***** LISTED RECORDS
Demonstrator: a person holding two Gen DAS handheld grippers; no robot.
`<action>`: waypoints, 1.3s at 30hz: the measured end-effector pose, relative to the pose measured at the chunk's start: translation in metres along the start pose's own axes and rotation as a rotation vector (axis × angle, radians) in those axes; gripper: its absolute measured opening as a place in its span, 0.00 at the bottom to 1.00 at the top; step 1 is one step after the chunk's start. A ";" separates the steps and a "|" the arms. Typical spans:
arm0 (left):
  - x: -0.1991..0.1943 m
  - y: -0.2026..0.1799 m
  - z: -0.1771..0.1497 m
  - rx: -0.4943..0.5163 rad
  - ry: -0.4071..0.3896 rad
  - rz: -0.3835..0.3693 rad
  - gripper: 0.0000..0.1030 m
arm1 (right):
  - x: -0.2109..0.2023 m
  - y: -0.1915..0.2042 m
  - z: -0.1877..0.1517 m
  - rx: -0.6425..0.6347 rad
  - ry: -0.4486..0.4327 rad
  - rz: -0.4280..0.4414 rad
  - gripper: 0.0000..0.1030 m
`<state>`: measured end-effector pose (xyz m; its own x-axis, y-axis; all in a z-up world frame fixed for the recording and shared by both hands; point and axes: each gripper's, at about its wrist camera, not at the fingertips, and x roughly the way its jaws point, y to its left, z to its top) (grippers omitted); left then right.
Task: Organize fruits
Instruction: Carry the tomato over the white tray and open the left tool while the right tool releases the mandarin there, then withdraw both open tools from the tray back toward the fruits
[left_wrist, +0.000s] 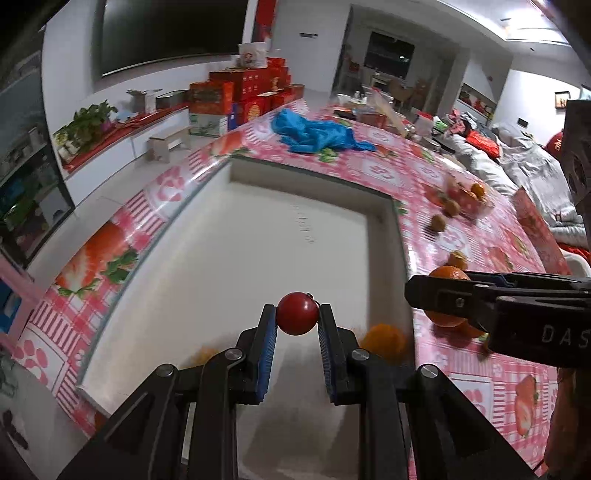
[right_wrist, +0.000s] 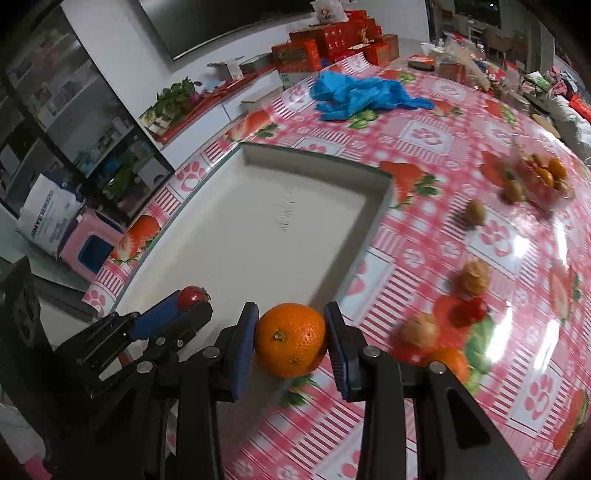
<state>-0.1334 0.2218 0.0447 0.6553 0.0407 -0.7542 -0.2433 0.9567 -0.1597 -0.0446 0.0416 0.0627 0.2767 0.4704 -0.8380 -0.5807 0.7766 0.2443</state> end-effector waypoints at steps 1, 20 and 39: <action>0.001 0.003 0.000 -0.008 0.003 0.004 0.23 | 0.004 0.002 0.002 0.002 0.007 0.005 0.38; -0.002 0.018 -0.004 -0.072 -0.060 0.089 0.98 | 0.037 0.007 0.010 0.036 0.078 0.030 0.57; -0.002 -0.001 -0.003 -0.049 0.010 0.070 0.98 | -0.014 -0.021 0.008 0.100 -0.039 0.003 1.00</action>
<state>-0.1366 0.2199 0.0444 0.6283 0.1033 -0.7711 -0.3226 0.9365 -0.1374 -0.0307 0.0223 0.0729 0.3062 0.4872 -0.8178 -0.5025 0.8124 0.2959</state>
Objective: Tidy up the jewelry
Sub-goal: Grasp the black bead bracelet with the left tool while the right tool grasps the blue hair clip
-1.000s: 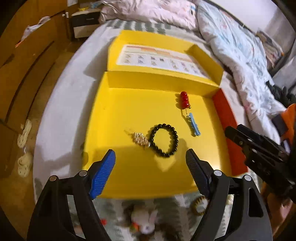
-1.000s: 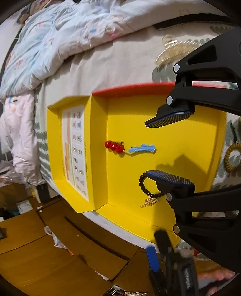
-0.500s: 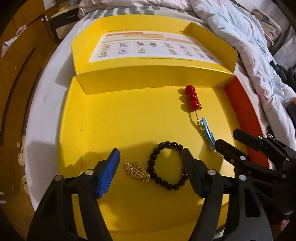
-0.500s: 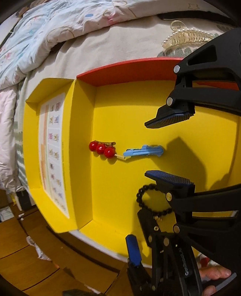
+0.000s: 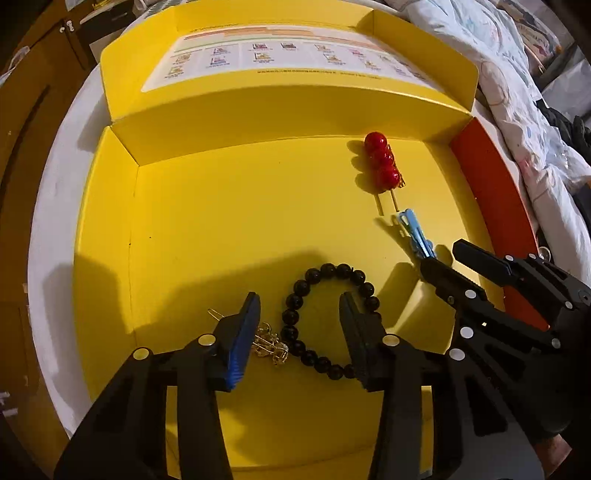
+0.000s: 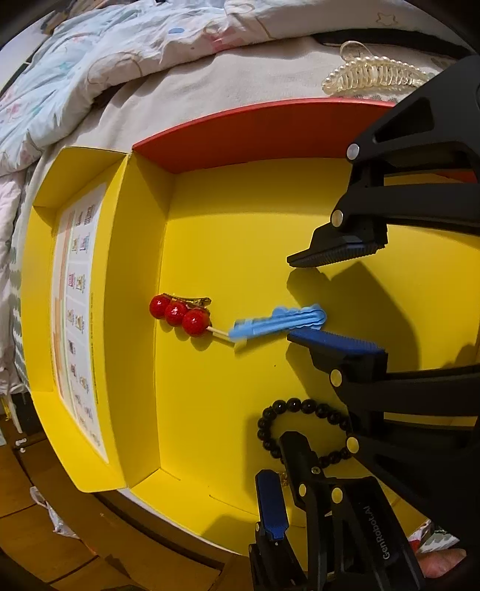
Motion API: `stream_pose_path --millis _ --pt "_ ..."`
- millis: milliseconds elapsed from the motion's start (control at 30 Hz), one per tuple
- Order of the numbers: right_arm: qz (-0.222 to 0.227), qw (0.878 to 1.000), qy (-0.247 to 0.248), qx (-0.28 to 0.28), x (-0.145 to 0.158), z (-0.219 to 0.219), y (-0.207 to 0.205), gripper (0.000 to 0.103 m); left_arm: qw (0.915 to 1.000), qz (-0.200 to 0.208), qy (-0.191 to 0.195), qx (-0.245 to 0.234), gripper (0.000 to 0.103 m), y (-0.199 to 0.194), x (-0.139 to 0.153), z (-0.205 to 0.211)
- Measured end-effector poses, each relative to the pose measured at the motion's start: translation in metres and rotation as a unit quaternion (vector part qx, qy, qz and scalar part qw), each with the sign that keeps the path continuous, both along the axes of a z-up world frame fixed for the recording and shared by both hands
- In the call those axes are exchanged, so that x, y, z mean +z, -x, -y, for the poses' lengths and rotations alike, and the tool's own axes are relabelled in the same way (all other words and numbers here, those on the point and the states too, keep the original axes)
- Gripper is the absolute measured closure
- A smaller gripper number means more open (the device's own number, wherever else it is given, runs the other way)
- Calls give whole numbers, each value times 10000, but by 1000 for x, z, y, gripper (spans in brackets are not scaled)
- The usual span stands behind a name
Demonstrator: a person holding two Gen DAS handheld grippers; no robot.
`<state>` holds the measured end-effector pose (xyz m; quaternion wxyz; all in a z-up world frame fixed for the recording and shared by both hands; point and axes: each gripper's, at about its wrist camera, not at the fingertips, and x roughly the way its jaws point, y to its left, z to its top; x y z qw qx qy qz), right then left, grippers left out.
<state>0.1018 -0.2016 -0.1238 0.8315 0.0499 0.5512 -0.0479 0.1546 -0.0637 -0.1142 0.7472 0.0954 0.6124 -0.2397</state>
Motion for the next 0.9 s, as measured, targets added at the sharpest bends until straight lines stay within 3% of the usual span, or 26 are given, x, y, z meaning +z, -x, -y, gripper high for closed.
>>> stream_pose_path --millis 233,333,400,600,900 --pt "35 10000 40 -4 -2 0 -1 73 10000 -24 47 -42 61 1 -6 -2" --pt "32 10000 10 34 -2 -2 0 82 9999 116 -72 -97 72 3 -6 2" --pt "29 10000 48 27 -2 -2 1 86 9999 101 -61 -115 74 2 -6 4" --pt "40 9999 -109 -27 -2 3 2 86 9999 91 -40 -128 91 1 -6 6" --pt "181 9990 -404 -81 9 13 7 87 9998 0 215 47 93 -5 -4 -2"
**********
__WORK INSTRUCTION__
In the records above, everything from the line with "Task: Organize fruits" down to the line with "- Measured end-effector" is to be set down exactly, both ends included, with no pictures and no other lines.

__TASK ANSWER__
Task: Organize fruits
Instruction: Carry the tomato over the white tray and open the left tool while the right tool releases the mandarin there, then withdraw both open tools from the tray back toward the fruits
[left_wrist, +0.000s] 
[right_wrist, +0.000s] 
<state>-0.1334 0.2218 0.0447 0.6553 0.0407 -0.7542 -0.2433 0.9567 -0.1597 -0.0446 0.0416 0.0627 0.2767 0.4704 -0.8380 -0.5807 0.7766 0.2443</state> end-effector waypoints at steps 1, 20 and 39: <action>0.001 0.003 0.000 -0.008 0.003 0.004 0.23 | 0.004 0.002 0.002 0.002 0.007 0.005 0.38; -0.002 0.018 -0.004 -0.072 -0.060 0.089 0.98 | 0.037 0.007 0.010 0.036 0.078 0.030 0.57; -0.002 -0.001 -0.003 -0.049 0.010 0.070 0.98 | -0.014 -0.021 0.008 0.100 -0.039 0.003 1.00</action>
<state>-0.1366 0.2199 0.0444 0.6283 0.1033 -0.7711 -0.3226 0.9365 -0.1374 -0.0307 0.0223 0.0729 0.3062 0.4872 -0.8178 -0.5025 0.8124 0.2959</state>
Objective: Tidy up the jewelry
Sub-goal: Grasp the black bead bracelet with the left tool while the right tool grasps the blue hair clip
-1.000s: 
-1.000s: 
-0.500s: 
-0.500s: 
+0.000s: 
+0.000s: 
Motion API: `stream_pose_path --millis _ --pt "_ ..."`
- millis: milliseconds elapsed from the motion's start (control at 30 Hz), one per tuple
- Order of the numbers: right_arm: qz (-0.222 to 0.227), qw (0.878 to 1.000), qy (-0.247 to 0.248), qx (-0.28 to 0.28), x (-0.145 to 0.158), z (-0.219 to 0.219), y (-0.207 to 0.205), gripper (0.000 to 0.103 m); left_arm: qw (0.915 to 1.000), qz (-0.200 to 0.208), qy (-0.191 to 0.195), qx (-0.245 to 0.234), gripper (0.000 to 0.103 m), y (-0.199 to 0.194), x (-0.139 to 0.153), z (-0.205 to 0.211)
- Measured end-effector poses, each relative to the pose measured at the motion's start: translation in metres and rotation as a unit quaternion (vector part qx, qy, qz and scalar part qw), each with the sign that keeps the path continuous, both along the axes of a z-up world frame fixed for the recording and shared by both hands

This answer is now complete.